◆ **Work to complete**
Copy, from the listing, every line in which the string "that" is present.

◆ **Entries shown**
--------------------------------------------------

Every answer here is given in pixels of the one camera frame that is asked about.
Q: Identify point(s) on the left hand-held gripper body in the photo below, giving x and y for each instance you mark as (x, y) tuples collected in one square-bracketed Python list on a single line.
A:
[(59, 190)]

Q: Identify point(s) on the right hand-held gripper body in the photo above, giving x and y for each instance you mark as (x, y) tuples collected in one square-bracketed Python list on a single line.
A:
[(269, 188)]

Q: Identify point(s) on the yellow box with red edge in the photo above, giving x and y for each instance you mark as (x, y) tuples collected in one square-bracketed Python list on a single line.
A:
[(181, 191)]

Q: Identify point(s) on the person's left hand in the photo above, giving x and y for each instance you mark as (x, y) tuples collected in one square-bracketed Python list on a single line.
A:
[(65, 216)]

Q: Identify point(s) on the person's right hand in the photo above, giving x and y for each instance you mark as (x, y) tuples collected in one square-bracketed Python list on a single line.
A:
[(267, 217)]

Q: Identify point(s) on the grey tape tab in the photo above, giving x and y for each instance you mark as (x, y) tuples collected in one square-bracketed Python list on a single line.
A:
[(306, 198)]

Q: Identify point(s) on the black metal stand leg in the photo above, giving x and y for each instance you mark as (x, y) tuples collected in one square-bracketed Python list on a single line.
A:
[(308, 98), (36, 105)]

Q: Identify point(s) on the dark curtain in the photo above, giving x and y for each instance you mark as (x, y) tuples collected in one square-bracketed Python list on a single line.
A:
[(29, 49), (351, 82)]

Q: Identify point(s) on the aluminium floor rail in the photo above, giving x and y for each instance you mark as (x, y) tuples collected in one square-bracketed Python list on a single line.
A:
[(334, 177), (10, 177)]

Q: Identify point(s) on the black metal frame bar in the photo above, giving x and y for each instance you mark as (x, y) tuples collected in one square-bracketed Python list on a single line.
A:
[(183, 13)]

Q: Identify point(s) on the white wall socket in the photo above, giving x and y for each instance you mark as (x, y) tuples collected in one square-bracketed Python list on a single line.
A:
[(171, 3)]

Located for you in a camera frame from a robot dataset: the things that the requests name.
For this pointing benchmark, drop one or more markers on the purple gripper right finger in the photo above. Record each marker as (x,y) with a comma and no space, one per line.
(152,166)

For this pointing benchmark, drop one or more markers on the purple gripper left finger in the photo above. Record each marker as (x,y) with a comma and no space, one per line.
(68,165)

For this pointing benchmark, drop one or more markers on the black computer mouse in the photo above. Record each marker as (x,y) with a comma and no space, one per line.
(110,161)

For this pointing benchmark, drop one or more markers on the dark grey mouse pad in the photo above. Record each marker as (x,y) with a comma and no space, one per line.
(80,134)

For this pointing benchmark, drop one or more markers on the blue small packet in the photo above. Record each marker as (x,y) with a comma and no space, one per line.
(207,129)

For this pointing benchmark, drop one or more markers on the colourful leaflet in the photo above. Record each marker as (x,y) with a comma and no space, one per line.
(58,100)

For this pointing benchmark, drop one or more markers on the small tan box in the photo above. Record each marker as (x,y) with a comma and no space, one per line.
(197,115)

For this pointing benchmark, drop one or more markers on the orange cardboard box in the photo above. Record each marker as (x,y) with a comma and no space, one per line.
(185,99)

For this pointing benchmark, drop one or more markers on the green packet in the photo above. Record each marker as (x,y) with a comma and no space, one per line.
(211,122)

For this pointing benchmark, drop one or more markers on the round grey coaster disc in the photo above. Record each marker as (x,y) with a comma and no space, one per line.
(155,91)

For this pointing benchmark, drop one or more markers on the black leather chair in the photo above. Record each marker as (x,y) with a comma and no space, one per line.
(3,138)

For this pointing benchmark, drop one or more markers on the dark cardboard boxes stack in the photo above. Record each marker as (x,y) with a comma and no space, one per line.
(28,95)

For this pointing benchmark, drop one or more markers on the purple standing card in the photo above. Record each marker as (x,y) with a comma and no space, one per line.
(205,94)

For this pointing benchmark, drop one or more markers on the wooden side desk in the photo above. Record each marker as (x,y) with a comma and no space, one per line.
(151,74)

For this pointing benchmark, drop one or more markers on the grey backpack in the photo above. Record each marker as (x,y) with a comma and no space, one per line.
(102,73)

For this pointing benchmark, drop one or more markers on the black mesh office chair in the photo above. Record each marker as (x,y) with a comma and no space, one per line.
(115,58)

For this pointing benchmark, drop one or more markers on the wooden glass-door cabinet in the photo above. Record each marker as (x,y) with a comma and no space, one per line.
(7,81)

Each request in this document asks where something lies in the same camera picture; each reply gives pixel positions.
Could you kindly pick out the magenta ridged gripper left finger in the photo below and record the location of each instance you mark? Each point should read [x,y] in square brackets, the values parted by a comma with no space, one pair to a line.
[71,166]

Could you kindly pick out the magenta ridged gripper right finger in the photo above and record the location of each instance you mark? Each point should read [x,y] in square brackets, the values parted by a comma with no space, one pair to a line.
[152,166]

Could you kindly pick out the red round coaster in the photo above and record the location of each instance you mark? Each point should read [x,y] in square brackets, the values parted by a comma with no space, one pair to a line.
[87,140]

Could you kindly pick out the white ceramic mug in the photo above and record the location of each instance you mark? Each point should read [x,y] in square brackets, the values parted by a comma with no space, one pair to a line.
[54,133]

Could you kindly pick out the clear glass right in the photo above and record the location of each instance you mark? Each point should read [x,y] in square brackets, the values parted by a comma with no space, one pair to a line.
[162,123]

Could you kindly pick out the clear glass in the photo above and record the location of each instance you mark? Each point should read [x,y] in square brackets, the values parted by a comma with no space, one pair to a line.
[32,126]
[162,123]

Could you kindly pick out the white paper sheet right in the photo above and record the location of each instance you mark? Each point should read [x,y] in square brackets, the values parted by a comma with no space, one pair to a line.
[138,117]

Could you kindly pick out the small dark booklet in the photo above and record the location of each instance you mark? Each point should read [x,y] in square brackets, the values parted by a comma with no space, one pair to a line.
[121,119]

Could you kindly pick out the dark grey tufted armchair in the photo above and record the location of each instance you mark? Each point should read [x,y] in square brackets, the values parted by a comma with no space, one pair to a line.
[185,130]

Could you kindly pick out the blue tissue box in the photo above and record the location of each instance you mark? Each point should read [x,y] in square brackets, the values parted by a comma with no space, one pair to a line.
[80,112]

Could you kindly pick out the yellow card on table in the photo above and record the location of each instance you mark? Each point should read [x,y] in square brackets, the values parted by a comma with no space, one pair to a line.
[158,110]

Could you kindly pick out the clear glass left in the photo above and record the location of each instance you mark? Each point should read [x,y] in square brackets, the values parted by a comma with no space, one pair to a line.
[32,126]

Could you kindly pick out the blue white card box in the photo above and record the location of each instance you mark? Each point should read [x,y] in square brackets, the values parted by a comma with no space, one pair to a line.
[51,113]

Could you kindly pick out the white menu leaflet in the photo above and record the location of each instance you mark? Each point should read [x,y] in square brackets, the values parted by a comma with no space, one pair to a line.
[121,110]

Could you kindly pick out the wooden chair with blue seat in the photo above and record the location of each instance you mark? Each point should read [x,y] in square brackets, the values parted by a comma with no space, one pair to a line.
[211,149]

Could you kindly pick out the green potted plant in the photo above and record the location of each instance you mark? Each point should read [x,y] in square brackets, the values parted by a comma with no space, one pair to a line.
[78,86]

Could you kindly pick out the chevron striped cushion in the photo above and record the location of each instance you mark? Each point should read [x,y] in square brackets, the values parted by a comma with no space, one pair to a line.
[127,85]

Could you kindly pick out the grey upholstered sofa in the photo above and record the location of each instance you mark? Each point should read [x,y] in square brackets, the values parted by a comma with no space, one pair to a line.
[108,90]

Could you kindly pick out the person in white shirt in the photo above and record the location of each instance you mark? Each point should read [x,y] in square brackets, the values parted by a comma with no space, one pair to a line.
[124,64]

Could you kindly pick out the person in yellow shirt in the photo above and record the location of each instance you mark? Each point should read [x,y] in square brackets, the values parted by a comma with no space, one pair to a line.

--------------------------------------------------

◆ **Output below**
Every answer here is given in pixels of the one camera frame that is asked about.
Located for you in a camera frame from a robot dataset: the things that the requests name.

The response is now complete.